Medications Detected in Treated Montreal Waste Water
We often hear that ‘one man’s cure may be another’s poison’. This may be true not just among people, but between humans and the environment he lives in.
A study funded by the Natural Sciences and Engineering Research Council of Canada, the National Council for Science and Technology of Mexico, the Canada Foundation for Innovation, the St. Lawrence Action Plan and Health Canada’s Chemicals Management Plan on the St. Lawrence River downstream from the sewage treatment facility in Montreal found traces of medication in the water.
Conducted by researchers from the University of Montreal, the study found quantities of high blood pressure and cholesterol drugs in water samples which were taken half a kilometer from where treated wastewater from the sewage facility flowed into the river.
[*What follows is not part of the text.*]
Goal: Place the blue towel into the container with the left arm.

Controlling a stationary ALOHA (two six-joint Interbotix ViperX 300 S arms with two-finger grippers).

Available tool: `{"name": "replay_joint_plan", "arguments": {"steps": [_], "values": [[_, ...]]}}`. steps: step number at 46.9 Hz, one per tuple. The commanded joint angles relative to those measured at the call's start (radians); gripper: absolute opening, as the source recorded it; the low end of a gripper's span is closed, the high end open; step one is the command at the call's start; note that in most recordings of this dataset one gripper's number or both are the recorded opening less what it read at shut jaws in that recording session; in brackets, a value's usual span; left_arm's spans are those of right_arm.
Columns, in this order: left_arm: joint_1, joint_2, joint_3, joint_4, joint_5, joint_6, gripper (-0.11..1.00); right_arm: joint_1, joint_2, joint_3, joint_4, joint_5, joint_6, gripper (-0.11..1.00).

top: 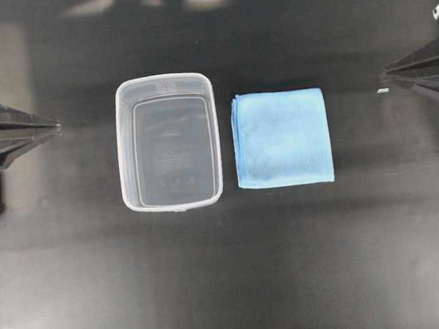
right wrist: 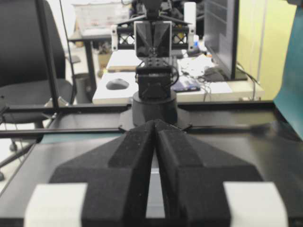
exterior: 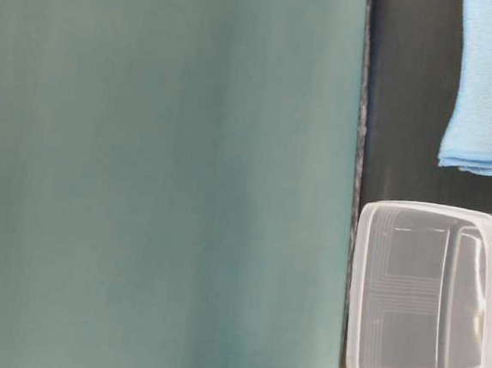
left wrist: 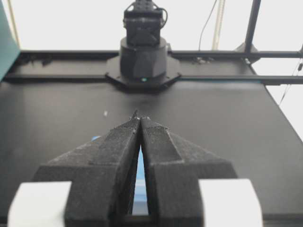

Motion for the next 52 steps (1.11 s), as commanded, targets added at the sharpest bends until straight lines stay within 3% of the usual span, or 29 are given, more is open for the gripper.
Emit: {"name": "replay_joint_plan", "arguments": {"steps": [1, 5, 19, 28, 32, 41, 46, 52], "values": [[0.009, 0.018, -0.055, 0.04, 0.041, -0.021, 0.06, -0.005, 0.008, -0.008, 0.005, -0.012, 0.003, 0.01], [0.015, 0.043, -0.104, 0.04, 0.114, -0.035, 0.0, -0.005, -0.006, -0.002, 0.005, -0.009, 0.005, 0.01], [0.04, 0.245, -0.376, 0.041, 0.448, -0.035, 0.0, -0.031, -0.035, 0.006, 0.015, 0.023, 0.034, 0.0], [0.052, 0.431, -0.538, 0.041, 0.543, -0.032, 0.0, -0.063, -0.058, 0.011, 0.015, 0.109, 0.06, 0.04], [0.058, 0.523, -0.606, 0.041, 0.572, -0.031, 0.0, -0.069, -0.074, 0.011, 0.015, 0.141, 0.06, 0.19], [0.074, 0.701, -0.764, 0.041, 0.676, -0.026, 0.01, -0.089, -0.107, 0.006, 0.015, 0.176, 0.061, 0.7], [0.072, 0.808, -0.867, 0.041, 0.746, -0.025, 0.18, -0.095, -0.124, 0.003, 0.015, 0.175, 0.061, 0.79], [0.067, 0.939, -0.986, 0.041, 0.798, -0.026, 0.55, -0.095, -0.138, 0.005, 0.015, 0.175, 0.063, 0.79]]}}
Although the quantities are minimal, there is no knowledge yet about how this build up will affect the environment according to Prof. Sebastien Suave, an environmental chemist who led the study. They are nevertheless not taking these observations lightly as it shows that there may be a buildup of compounds and pathogens in the environment because sewage processing systems fail to neutralize them.
The team tested for the presence of five different drugs, which included two kinds of chemotherapy drugs that are known to be highly toxic and carcinogenic, cholesterol drugs statin and bezafibrate, and the hypertension medication enalapril.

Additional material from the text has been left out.